A 7ª Turma do Tribunal Regional Federal da 1ª Região (TRF-1) tomou uma decisão significativa ao anular parte de uma portaria do governo federal relacionada a uma indenização bilionária destinada a transmissoras de energia elétrica. Essa medida determina que os valores já pagos às empresas devem ser devolvidos aos consumidores, impactando diretamente as tarifas de energia.

Impacto Financeiro

A decisão se refere ao componente financeiro da Rede Básica Sistema Existente (RBSE) e afetará as receitas de empresas como Axia Energia, anteriormente Eletrobras, e ISA Energia. Ambas as companhias estavam à espera de fluxos financeiros bilionários nos próximos anos, que agora estão comprometidos.

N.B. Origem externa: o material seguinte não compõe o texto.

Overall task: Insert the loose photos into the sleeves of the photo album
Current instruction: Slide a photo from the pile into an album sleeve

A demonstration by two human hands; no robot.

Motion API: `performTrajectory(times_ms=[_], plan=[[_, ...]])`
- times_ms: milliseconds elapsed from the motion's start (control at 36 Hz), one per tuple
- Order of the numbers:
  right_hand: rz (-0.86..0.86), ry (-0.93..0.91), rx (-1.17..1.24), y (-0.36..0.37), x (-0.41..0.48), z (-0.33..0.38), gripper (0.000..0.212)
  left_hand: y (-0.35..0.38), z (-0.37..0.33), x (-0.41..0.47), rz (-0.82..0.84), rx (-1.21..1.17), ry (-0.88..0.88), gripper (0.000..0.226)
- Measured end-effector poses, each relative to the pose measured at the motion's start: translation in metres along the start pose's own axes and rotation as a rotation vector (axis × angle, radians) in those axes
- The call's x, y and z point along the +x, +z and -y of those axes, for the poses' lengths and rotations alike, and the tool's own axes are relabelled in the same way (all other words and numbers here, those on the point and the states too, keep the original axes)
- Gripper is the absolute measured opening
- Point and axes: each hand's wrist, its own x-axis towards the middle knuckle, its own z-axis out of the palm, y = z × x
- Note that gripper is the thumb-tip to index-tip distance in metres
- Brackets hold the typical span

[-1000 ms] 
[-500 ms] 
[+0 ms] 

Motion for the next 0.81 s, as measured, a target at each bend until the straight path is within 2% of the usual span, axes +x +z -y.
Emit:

Histórico das Ações Judiciais

O TRF-1 analisou uma série de ações movidas por grandes consumidores de energia, incluindo a Companhia Siderúrgica Nacional (CSN), contra a União e a Agência Nacional de Energia Elétrica (Aneel). Essas ações questionavam os pagamentos feitos às transmissoras como resultado da renovação antecipada de contratos em 2012, estabelecida pela Medida Provisória 579 durante o governo Dilma Rousseff.

Decisões Anteriores

No ano passado, a Aneel já havia ajustado os cálculos, reduzindo em R$ 5,6 bilhões os custos que seriam repassados aos consumidores nos anos seguintes. A nova decisão do TRF-1, proferida na terça-feira, anula um artigo da portaria que tratava da remuneração pelo custo do capital próprio das transmissoras.

Compensação e Suspensão de Cobranças

Os desembargadores determinaram que os valores já recebidos pelas transmissoras sejam compensados nas tarifas subsequentes, respeitando o mesmo ciclo de cobrança. Além disso, foi suspensa a cobrança da remuneração do custo de capital para os ciclos tarifários de 2026/2027 para os consumidores que participaram das ações.

Reações das Empresas

A Axia Energia afirmou que, mesmo não sendo parte dos processos, pode interpor recursos contra a decisão. Já a ISA Energia está monitorando a situação e aguardando a publicação do acórdão para uma análise mais aprofundada. Apesar de 80% do valor devido já ter sido pago, valores bilionários ainda estavam previstos nas tarifas futuras.